Macular Degeneration: Beyer JC

Gaudreault J, Fei D, Beyer JC, Ryan A, Rangell L, Shiu V, Damico LA. · Department of Pharmacokinetic and Pharmacodynamic Sciences, Genentech, Inc., South San Francisco, California, USA. · Retina. · Pubmed #18046235 No free full text.

Abstract: PURPOSE: Ranibizumab (Lucentis) is a humanized antigen-binding fragment designed to inhibit all isoforms and active degradation products of vascular endothelial growth factor A (VEGF-A); it is in clinical development for the treatment of neovascular age-related macular degeneration (AMD). This study evaluated its pharmacokinetics (PK) and retinal distribution in rabbits when administered intravitreally (ITV). METHODS: A total of 27 New Zealand white rabbits received a single bilateral ITV injection of ranibizumab 625 muicrog/eye (Group 1, n = 24) or I-labeled ranibizumab 625 microg/eye, 22.5 microCi/eye (Group 2, n = 3). Ranibizumab concentration was determined in the vitreous, aqueous humor, and serum up to 60 days postdose by enzyme-linked immunosorbent assay in Group 1. Group 2 eyes were microautoradiographed on days 1-4. RESULTS: Ranibizumab has a terminal half-life of 2.9 days in the ocular compartments. Systemic exposure was low, measuring less than 0.01% of vitreous exposure when comparing AUC0-t values. Microautoradiography analysis demonstrated that ranibizumab penetrated all retinal layers, reaching the choriocapillaris on days 1, 2, and 4. CONCLUSIONS: This study demonstrates that following ITV injection, ranibizumab has a vitreous half-life of 2.9 days with minimal systemic exposure. Ranibizumab rapidly penetrates through the retina to reach the choroid, supporting its clinical development for neovascular AMD.

Husain D, Kim I, Gauthier D, Lane AM, Tsilimbaris MK, Ezra E, Connolly EJ, Michaud N, Gragoudas ES, O'Neill CA, Beyer JC, Miller JW. · Angiogenesis and Laser Laboratory, Retina Service, Massachusetts Eye and Ear Infirmary, Boston, MA 02114, USA. · Arch Ophthalmol. · Pubmed #15824225 No free full text.

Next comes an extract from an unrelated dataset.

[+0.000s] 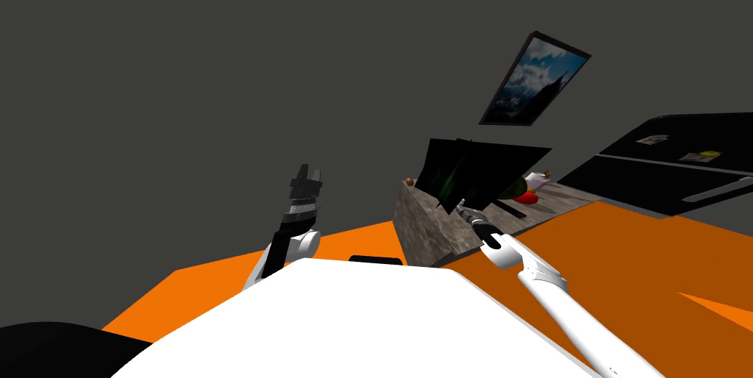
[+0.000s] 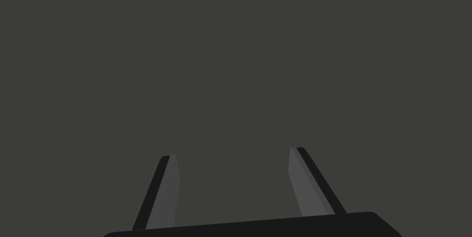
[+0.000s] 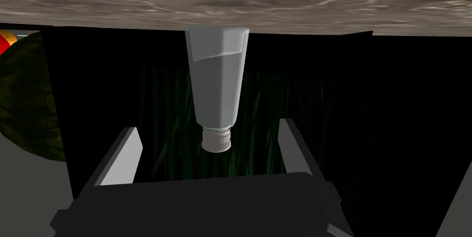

Abstract: OBJECTIVE: To study the safety and efficacy of intravitreal injections of anti-vascular endothelial growth factor antibody fragment (ranibizumab [formerly known as rhuFabV2], Lucentis; Genentech, South San Francisco, Calif) in combination with intravenous verteporfin (Visudyne; Novartis, East Hanover, NJ) photodynamic therapy (PDT) on experimental choroidal neovascularization in the monkey eye. METHODS: Choroidal neovascularization was induced by laser injury in both eyes of cynomolgus monkeys and followed with weekly fundus photography and fluorescein angiography. Two weeks after induction, weekly treatments were initiated. These treatments included using either an intravitreal injection of ranibizumab (previously known as rhuFabV2) in combination with verteporfin PDT or a ranibizumab vehicle (placebo) in combination with verteporfin PDT (PDT only). Six animals (group 1) initially received intravitreal injections followed 1 week later by PDT. Four animals (group 2) initially received PDT followed 1 week later by intravitreal injection. Two animals (group 3) received injections and PDT on the same day at 2-week intervals. Photodynamic therapy was applied in all 3 groups every 2 weeks for 3 treatments with follow-up through 2 weeks after the last PDT treatment. Fluorescein angiograms were graded using a masked standardized protocol. The data were analyzed using the McNemar chi(2) test for matched pairs. RESULTS: No choroidal neovascularization leakage was observed in the eyes of animals treated with ranibizumab and PDT at day 21 or 42 after the start of the first treatment. Leakage persisted in eyes treated with PDT alone at 21 days (3 of 12 eyes) and 42 days (2 of 12 eyes). At all time points studied, the ranibizumab and PDT-treated eyes experienced better angiographic outcomes than the eyes receiving PDT alone. CONCLUSION: These preliminary data indicate that an intravitreal ranibizumab injection in combination with verteporfin PDT (ranibizumab and PDT) causes a greater reduction in angiographic leakage than PDT and intravitreal vehicle injection (PDT only) in experimental choroidal neovascularization. CLINICAL RELEVANCE: This combination therapy can potentially offer a new treatment modality for choroidal neovascularization in patients with macular degeneration and other diseases.